Mercredi, Philippe Couillard avait toutefois refusé de saisir la perche qu’un journaliste lui tendait en liant la couverture médiatique qui le visait et Pierre Karl Péladeau. « Vous m’amenez à dire que, parce qu’un de mes adversaires politiques aurait le contrôle, encore aujourd’hui, sur un groupe de média, ça aurait une influence sur les nouvelles qui sont rapportées. Je ne veux pas aller là parce que je me rendrais coupable moi-même de ce que je reproche à mes adversaires », avait-il dit.
 
Lors de son passage dans le milieu des affaires, Philippe Couillard a siégé au conseil d’administration d’Amorfix, une petite société de recherche pharmaceutique, à compter de 2009 pour en occuper la présidence de 2010 à 2012. L’actionnaire principal, Peter Hans Black, faisait aussi partie du conseil de la société. À titre de président de la firme de gestion de fortune Interinvest Global Asset Management, ce financier est accusé de détournement de fonds, il a fait l’objet de poursuites judiciaires de la part d’épargnants floués et il s’est vu imposer des amendes par l’Autorité des marchés financiers (AMF), qui a révoqué le permis de la firme, selon une enquête des médias de Québecor.
 
Certains investisseurs poursuivent Peter Hans Black qui aurait touché une rémunération d’Amorfix alors qu’elle n’avait pas été dévoilée publiquement. « Est-ce que le premier ministre reconnaît qu’à la lumière des documents qui ont été déposés devant les autorités des marchés financiers à Toronto, que l’information qui leur était accessible ne permettait pas aux épargnants d’avoir une idée précise [des] avantages que retirait M. Black de sa participation au conseil d’administration et des activités d’Amorfix ? » a demandé Stéphane Bédard au premier ministre lors de la période de questions à l’Assemblée nationale.

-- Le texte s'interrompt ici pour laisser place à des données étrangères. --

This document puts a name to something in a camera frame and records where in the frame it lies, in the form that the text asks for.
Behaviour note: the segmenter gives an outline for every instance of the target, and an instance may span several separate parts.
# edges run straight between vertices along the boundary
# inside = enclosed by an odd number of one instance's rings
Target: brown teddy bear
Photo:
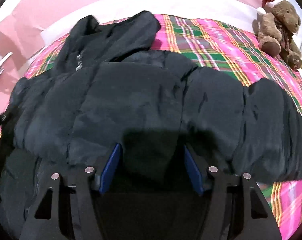
[[[302,61],[292,36],[301,25],[299,15],[288,0],[263,0],[262,4],[264,8],[257,9],[261,16],[259,48],[271,57],[280,55],[296,71],[301,68]]]

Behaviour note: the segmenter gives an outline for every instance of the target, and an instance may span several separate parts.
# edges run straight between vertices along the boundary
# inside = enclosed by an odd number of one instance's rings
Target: bed sheet
[[[299,73],[292,71],[282,59],[274,59],[260,51],[253,33],[211,19],[155,16],[161,29],[152,49],[181,53],[201,67],[225,72],[244,86],[260,78],[269,78],[287,91],[302,115],[302,80]],[[62,36],[46,48],[33,61],[25,77],[32,78],[52,68],[67,36]],[[302,180],[259,184],[259,187],[272,209],[283,240],[289,239],[302,222]]]

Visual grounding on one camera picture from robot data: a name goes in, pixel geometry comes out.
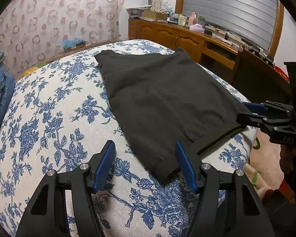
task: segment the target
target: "metal screw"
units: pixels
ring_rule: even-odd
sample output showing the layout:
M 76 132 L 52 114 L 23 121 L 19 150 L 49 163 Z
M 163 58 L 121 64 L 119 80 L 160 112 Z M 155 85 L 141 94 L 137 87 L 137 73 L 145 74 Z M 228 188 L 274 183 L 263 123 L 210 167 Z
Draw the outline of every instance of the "metal screw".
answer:
M 243 176 L 244 172 L 241 169 L 237 169 L 236 174 L 239 175 L 239 176 Z
M 80 165 L 80 168 L 81 168 L 82 170 L 85 170 L 85 169 L 87 169 L 88 167 L 89 167 L 89 165 L 88 165 L 87 163 L 83 163 L 83 164 Z
M 211 165 L 208 164 L 208 163 L 204 163 L 204 164 L 202 165 L 202 168 L 204 168 L 205 170 L 209 170 L 209 169 L 211 168 Z
M 55 174 L 55 170 L 54 169 L 51 169 L 51 170 L 48 170 L 47 171 L 47 175 L 48 176 L 52 176 L 52 175 L 54 175 Z

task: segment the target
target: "black t-shirt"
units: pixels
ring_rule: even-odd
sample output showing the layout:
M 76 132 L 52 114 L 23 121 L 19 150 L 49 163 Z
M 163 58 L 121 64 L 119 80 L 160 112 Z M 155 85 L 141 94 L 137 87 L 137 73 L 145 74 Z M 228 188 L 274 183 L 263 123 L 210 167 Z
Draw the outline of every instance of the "black t-shirt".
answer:
M 163 181 L 177 172 L 175 144 L 200 153 L 241 128 L 248 109 L 181 48 L 170 55 L 95 55 L 111 110 L 136 157 Z

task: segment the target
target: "bed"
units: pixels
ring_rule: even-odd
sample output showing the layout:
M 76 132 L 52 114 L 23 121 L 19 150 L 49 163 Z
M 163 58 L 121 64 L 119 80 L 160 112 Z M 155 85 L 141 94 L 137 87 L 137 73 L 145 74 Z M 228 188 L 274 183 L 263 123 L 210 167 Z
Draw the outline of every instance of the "bed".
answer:
M 93 196 L 106 236 L 183 236 L 192 220 L 197 195 L 179 173 L 166 186 L 158 184 L 128 145 L 110 110 L 94 54 L 111 49 L 122 54 L 169 50 L 147 40 L 132 40 L 85 50 L 50 63 L 16 83 L 0 131 L 0 223 L 15 236 L 30 197 L 49 169 L 70 171 L 115 142 L 116 159 L 106 184 Z M 247 99 L 205 69 L 240 101 Z M 204 162 L 233 172 L 242 169 L 256 137 L 256 129 L 218 143 Z M 224 191 L 220 191 L 220 204 Z M 67 217 L 72 236 L 78 236 L 70 191 Z

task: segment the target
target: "window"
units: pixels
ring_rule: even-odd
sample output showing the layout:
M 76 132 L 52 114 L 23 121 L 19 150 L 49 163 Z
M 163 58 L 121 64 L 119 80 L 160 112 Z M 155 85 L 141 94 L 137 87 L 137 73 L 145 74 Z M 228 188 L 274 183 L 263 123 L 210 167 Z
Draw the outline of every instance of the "window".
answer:
M 268 50 L 276 25 L 277 0 L 184 0 L 183 14 L 191 12 Z

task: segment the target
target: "blue gripper pad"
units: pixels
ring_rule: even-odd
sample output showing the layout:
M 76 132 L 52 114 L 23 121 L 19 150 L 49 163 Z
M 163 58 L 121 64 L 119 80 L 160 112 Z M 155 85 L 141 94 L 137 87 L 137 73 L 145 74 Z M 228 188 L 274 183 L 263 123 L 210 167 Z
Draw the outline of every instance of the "blue gripper pad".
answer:
M 175 156 L 183 173 L 186 186 L 190 189 L 190 191 L 197 193 L 199 188 L 196 185 L 195 171 L 179 141 L 176 142 Z
M 103 188 L 106 178 L 109 174 L 109 170 L 111 168 L 111 165 L 113 163 L 113 160 L 115 158 L 115 143 L 113 141 L 110 142 L 108 148 L 104 146 L 103 150 L 104 156 L 100 162 L 100 165 L 97 168 L 97 171 L 95 173 L 95 181 L 93 185 L 93 189 L 95 192 L 98 192 L 100 189 Z
M 242 104 L 245 105 L 252 113 L 255 113 L 258 115 L 264 115 L 265 112 L 268 110 L 268 108 L 263 104 L 250 103 L 250 102 L 243 102 Z

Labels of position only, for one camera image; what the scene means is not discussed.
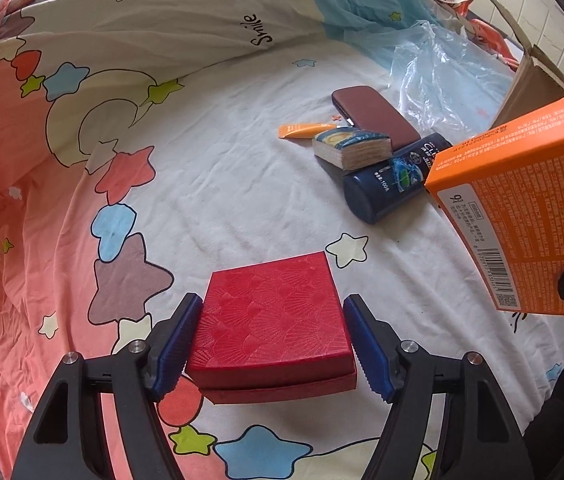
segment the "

Courroucé, Philippe Couillard a bondi : « Ça suffit ! Ça suffit ! Ni mon intégrité ni celle de la compagnie Amorfix et de sa gouvernance ne sont en jeu. Ce sont des questions privées entre un membre du conseil d’administration [M. Black], sa compagnie [Interinvest] et ses clients. Ça n’a rien à voir. »
 
Quant aux paiements de l’ordre de 40 000 $ qu’Amorfix a faits au financier, ils visaient le remboursement de dépenses sur pièces justificatives, a répété Philippe Couillard.
 
Amalgames et démolition
 
« On parle ici de fraude, les épargnants ont été fraudés et ce qui est reproché, c’est qu’Amorfix a servi à frauder », a avancé Stéphane Bédard.
 
« Les épargnants qui se plaignent, c’est les clients d’Interinvest. Ce n’est pas Amorfix, ce n’est pas relié à Amorfix en aucune façon, et bien sûr encore moins à moi », a fait valoir le premier ministre.
 
Dans un point de presse mercredi, Philippe Couillard a dit qu’il faisait l’objet d’un « effort de démolition » politique à la suite de la diffusion de l’enquête par les médias de Québecor. Il s’est indigné des « amalgames », des « fausses associations » et de la « culpabilité par association » dans lesquels la couverture journalistique a versé, selon lui. Son association avec un financier à la réputation douteuse n’était pas sans rappeler ses liens avec un autre présumé fraudeur, Arthur Porter.
 
Dans ce point de presse, Philippe Couillard avait indiqué que les membres du conseil d’Amorfix n’étaient pas au courant d’enquêtes de l’AMF visant Peter Hans Black. Il s’est défendu d’avoir manqué de vigilance en n’effectuant pas de vérification sur les démêlés de M. Black. « Il faut être vigilant, mais il faut avoir des raisons pour déclencher ce genre de vérification. »
 
Une heure plus tard à l’Assemblée nationale, Philippe Couillard a révélé qu’il avait été question au conseil d’Amorfix d’un reportage de l’émission Enquête, de Radio-Canada, sur M. Black et une de ses clientes des Bermudes. C’était en 2009. « On a demandé à M. Black de nous expliquer la situation. Il a protesté avec force de son innocence disant que c’était des allégations sans fondement et que la chose serait réglée. Et il n’y a pas eu de suite à ça. » L’année suivante, Philippe Couillard acceptait la présidence du conseil d’Amorfix.